Обычно авторы книг, так и озаглавленных «Как написать бестселлер», анализируют кем-то написанные бестселлеры и приходят к выводу, что рассмотренные ими авторы бестселлеров придерживались всех основных правил написания бестселлеров. Но они никогда не рассказывают о том, как написать бестселлер тому, кто еще ни разу не написал бестселлер. Поэтому я не буду заострять внимание читателей на проблематике бестселлере на тему об исторической аналитике, а затрону в заключение заключения только весьма общий вопрос стиля.
Меня вынуждает к этому не лишенное основания подозрение, что многие коллеги по исторической аналитике не будут в восторге от моих попыток не быть слишком серьезным при обсуждении весьма и весьма серьезных вопросов. Поспешность нужна, как известно, при ловле блох, а серьезность – при написании диссертаций, ибо серьезному оппоненту, которому лень углубляться в аргументацию молодого коллеги, гораздо проще уловить несерьезность стиля, чем серьезность обоснования тезисов диссертации.
Но я пишу не для кабинетных ученых, а для людей со здравым смыслом, не зависящим от наличия или отсутствия академических степеней и должностей. И защищать на старости лет еще одну диссертацию не намерен. По этой причине я искал свой стиль, который не отпугнул бы массового читателя, а из среды серьезных ученых подошел бы для тех из таковых, кто был в детстве ребенком, в юности – молодым человеком, а в зрелые годы не всегда держал на языке ломтик лимона.
Вообще-то, свобода выбора стиля повествования и степень его серьезности предоставляется автору.
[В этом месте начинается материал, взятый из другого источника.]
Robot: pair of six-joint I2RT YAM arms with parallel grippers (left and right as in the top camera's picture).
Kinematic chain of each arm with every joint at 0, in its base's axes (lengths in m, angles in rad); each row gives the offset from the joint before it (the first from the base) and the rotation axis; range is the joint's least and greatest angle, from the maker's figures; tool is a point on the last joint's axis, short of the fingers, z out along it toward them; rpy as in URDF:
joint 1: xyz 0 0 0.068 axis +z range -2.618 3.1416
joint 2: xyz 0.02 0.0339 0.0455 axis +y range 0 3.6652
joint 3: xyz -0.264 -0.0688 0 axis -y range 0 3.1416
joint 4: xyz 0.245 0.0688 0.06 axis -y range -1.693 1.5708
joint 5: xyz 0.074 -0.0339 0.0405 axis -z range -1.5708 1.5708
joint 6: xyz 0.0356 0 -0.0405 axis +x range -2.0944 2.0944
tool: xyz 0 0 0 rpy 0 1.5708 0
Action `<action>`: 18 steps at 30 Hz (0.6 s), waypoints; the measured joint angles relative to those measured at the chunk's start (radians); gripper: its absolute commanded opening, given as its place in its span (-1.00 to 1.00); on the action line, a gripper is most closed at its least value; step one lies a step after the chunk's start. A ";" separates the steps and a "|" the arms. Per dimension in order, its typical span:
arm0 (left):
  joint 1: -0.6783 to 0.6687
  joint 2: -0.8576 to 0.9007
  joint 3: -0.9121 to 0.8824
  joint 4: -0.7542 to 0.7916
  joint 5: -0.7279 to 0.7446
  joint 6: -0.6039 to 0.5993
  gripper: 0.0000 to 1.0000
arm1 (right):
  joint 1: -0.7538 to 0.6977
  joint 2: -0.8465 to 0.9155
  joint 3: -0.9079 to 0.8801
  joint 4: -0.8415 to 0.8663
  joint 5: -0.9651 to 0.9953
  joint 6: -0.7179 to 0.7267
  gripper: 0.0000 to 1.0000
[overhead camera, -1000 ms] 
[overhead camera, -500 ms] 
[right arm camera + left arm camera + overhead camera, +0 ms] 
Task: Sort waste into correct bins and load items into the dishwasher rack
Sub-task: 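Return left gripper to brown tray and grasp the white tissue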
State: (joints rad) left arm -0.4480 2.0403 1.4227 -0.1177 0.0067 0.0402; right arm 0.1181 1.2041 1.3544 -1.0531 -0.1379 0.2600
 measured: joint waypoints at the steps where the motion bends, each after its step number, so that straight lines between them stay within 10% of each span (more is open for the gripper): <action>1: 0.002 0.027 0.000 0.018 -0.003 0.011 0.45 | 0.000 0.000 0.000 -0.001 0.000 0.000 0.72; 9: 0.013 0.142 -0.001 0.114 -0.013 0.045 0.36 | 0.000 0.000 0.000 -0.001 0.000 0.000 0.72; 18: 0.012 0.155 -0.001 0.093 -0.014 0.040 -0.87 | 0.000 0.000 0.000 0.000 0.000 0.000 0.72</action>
Это его право человека. Это его право гражданина. Это его право семьянина или холостяка. Не менее уважаемое современным обществом, чем право домохозяйки пользоваться за свой счет купленным за собственные денежки холодильником.
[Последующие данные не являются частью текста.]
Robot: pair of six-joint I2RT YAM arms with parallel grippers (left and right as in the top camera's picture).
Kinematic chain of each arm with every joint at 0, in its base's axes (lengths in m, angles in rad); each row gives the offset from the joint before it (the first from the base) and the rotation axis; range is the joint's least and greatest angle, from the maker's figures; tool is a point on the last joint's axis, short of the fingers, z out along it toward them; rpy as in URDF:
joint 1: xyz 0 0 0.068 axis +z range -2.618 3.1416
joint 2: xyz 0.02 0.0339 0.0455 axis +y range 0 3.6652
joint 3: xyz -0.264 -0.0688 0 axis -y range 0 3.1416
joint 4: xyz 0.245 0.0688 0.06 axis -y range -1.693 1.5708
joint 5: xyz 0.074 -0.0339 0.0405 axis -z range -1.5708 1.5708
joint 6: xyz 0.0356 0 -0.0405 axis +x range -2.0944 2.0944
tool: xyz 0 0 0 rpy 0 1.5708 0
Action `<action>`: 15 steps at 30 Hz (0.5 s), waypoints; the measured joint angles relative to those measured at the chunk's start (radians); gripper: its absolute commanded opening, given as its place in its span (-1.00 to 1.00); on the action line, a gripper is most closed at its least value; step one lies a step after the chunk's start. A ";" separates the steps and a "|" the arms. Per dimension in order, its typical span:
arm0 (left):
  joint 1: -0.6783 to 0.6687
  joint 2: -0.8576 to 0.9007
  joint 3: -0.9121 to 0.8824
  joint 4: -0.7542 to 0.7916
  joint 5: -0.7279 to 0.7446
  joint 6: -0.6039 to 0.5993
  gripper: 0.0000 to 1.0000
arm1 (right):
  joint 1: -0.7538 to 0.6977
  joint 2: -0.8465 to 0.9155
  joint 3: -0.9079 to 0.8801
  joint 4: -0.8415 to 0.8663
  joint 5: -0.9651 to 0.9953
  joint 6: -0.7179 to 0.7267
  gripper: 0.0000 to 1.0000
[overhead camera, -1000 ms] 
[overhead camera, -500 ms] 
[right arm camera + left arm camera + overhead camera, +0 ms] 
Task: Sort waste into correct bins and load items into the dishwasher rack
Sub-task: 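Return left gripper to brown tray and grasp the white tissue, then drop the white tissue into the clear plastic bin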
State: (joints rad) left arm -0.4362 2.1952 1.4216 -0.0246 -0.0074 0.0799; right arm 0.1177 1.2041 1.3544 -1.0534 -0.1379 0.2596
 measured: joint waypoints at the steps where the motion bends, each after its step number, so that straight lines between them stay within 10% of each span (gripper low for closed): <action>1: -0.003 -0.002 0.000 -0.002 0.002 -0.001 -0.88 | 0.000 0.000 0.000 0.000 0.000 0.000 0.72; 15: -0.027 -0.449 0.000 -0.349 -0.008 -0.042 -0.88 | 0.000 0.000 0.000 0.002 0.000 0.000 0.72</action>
Писатель формирует свой стиль на основании собственных предпочтений, ограниченности своего писательского таланта и в попытке согласовать его - стиль, а не талант, который, если его нет, ни с чем не согласуешь - с целью литературного произведения и предметом оного.
Он может писать академически основательно, рискуя отвратить читателя от своего произведения уже на второй странице введения в книгу. Он может придерживаться звериной серьезности, при которой любая улыбка читателя рассматривается как тотальное поражение в мировой войне. Или он может изредка позволить себе немного расслабиться и попытаться рассмешить читателя, в надежде на то, что оный читатель, может без особого труда быть спровоцирован на улыбку или усмешку и не будет зол на автора за потерю к себе самому уважения как к человеку всегда и везде серьезному.